(ACTION ITEM):
From the first line to the last, give the material again exactly, without the images.

(MATERIAL PROVIDED):

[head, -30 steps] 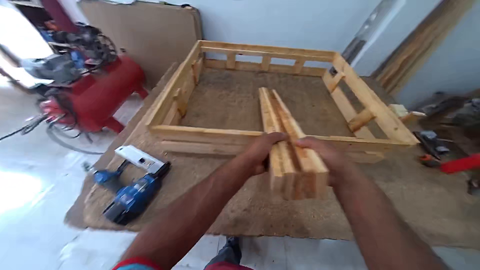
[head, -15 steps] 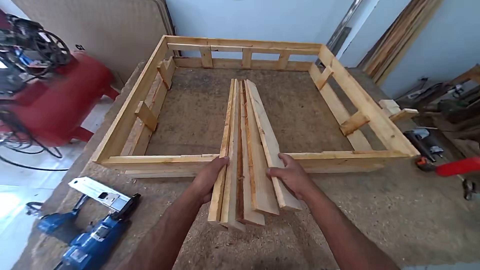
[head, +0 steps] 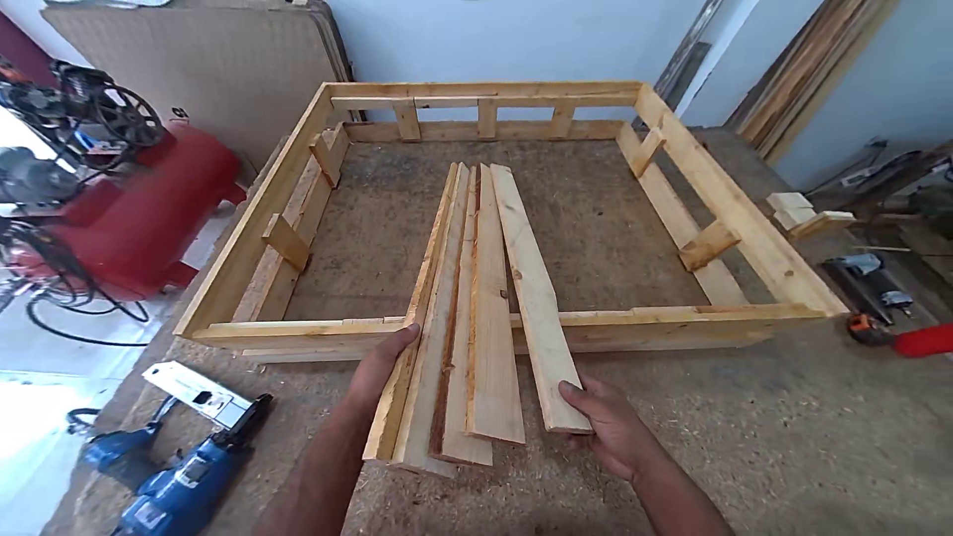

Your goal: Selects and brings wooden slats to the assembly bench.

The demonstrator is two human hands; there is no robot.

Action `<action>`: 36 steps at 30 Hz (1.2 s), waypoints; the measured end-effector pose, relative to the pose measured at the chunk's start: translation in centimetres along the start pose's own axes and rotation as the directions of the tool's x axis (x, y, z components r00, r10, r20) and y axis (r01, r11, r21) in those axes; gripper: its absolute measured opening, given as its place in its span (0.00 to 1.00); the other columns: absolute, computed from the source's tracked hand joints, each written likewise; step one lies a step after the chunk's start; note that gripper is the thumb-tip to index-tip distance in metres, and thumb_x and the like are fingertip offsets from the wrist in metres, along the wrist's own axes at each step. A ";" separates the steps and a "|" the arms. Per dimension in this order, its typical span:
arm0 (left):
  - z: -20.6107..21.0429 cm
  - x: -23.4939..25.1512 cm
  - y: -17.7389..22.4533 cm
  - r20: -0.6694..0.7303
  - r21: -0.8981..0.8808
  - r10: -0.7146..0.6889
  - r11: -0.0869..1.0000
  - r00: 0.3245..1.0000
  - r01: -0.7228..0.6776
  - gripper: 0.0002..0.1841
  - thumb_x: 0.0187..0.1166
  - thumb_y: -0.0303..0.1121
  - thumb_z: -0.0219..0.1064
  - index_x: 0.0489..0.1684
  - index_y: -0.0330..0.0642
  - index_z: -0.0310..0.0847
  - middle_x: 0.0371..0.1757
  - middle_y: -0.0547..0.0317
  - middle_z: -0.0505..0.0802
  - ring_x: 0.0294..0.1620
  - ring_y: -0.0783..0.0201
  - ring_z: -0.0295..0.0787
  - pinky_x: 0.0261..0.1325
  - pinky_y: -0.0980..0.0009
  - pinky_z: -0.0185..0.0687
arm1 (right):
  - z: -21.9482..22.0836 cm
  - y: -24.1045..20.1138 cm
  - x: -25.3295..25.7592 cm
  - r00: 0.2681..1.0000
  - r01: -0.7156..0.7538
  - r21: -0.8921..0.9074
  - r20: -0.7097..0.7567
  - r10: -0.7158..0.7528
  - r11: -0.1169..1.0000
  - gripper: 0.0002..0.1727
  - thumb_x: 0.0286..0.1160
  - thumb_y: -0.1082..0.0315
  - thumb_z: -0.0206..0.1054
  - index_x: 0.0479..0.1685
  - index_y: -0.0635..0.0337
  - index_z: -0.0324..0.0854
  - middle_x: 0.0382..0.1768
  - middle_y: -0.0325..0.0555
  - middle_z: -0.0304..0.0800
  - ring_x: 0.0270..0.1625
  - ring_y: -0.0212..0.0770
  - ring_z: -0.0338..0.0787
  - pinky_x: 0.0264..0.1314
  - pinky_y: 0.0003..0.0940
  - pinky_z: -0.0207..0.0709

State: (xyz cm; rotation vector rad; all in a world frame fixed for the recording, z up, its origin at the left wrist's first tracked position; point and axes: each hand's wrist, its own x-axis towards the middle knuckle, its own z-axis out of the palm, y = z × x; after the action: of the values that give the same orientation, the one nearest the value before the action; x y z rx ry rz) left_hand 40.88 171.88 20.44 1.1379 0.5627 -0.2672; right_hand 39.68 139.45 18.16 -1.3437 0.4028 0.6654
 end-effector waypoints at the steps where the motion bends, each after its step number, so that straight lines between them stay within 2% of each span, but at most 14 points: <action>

(ANSWER SECTION):
[head, -30 steps] 
[head, -15 steps] 
[head, +0 steps] 

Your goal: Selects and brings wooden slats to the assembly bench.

The demonstrator is two human hands; there is no robot.

Action `<action>`: 36 steps at 30 Hz (1.2 s), waypoints; the measured end-effector pose, relative to the pose measured at the chunk's start: translation in centimetres along the start pose's own axes and rotation as the directions of the tool's x axis (x, y, z components r00, r10, r20) and y axis (r01, r11, r21) in those axes; gripper: its absolute measured opening, given as its place in its span (0.00 to 1.00); the other columns: absolute, computed from the source's tracked hand joints, each written likewise; step one lies a step after the chunk's start; note that gripper is the thumb-tip to index-tip distance in metres, and thumb_x and the like are fingertip offsets from the wrist in metres, along the wrist's own axes at each step. A ";" separates the steps and a "|" the arms. Per dimension in this order, its typical span:
arm0 (left):
  - z: -20.6107..21.0429 cm
  - x: -23.4939..25.1512 cm
  - y: -17.7389..22.4533 cm
  - r20: -0.6694..0.7303
  - r21: -0.8981..0.8808
  - r10: -0.7146..0.6889
  - r11: -0.0869..1.0000
  - r00: 0.3245..1.0000
  - r01: -0.7228..0.6776
  - gripper: 0.0002..0.1841
  - thumb_x: 0.0187..0.1166
  - thumb_y: -0.0303..0.1121
  - thumb_z: -0.0219..0.1064
  - index_x: 0.0489..0.1684
  - index_y: -0.0330..0.0642
  - index_z: -0.0310..0.0847
  - middle_x: 0.0371..0.1757
  - middle_y: -0.0547..0.0317
  - middle_z: -0.0505..0.0802
  - ring_x: 0.0294..0.1620
  - ring_y: -0.0783..0.0201
  - ring_z: -0.0295..0.0787
  - pinky_x: 0.0261..0.1325
  - pinky_y: -0.0980..0.0009
  - pinky_z: -0.0185..0.0687
arm1 (right):
  - z: -21.9482..22.0836 cm
  - y: -24.1045..20.1138 cm
  - x: -25.3295..25.7592 cm
  - r00: 0.2681..1.0000
  - r01: -0.7156..0.7538
  - r21: -0.8921..0.9074
  - r20: -0.7097..0.7567
  - r10: -0.7158..0.7528
  - r11: -0.1169..1.0000
  - gripper: 0.0002..0.1727
  - thumb_x: 0.0286..0.1160
  - thumb_y: -0.1082..0.0315
  - thumb_z: -0.0206..0.1054
  - index_x: 0.0479..0.1685
  - index_y: -0.0635..0.0337
  - index_z: -0.0324..0.0854
  - middle_x: 0.0382..0.1768
  - middle_y: -0.0325..0.0555
  - middle_z: -0.0304..0.0800
  - ring_x: 0.0270..0.1625
  - ring_y: -0.0212..0.0770
  - ring_z: -0.0338..0.0787
  - pinky_x: 0.0264..0.1314
  - pinky_y: 0.0003..0.0940
  - pinky_z: -0.0207..0.0709

State: (xyz cm; rotation vector rad; all in a world frame fixed for the recording, z up, its origin at the left wrist's first tracked position; point and axes: each hand's wrist, its own x-axis towards the middle knuckle, its own z-axis out of the palm, y = z × x; after the action: of the values that give the same orientation, the one nearest the value before the action; x y z rx ry rz) left_hand 40.88 171.88 20.44 1.1379 0.5627 -0.2672; right_hand 39.68 139.45 18.16 -1.3437 0.4028 0.6654
 end-effector waypoints at the steps where the motion bends, each after its step number, so that straight lines between them stay within 2% of each span, but at most 14 points: <action>

That completes the answer, and no more is expected.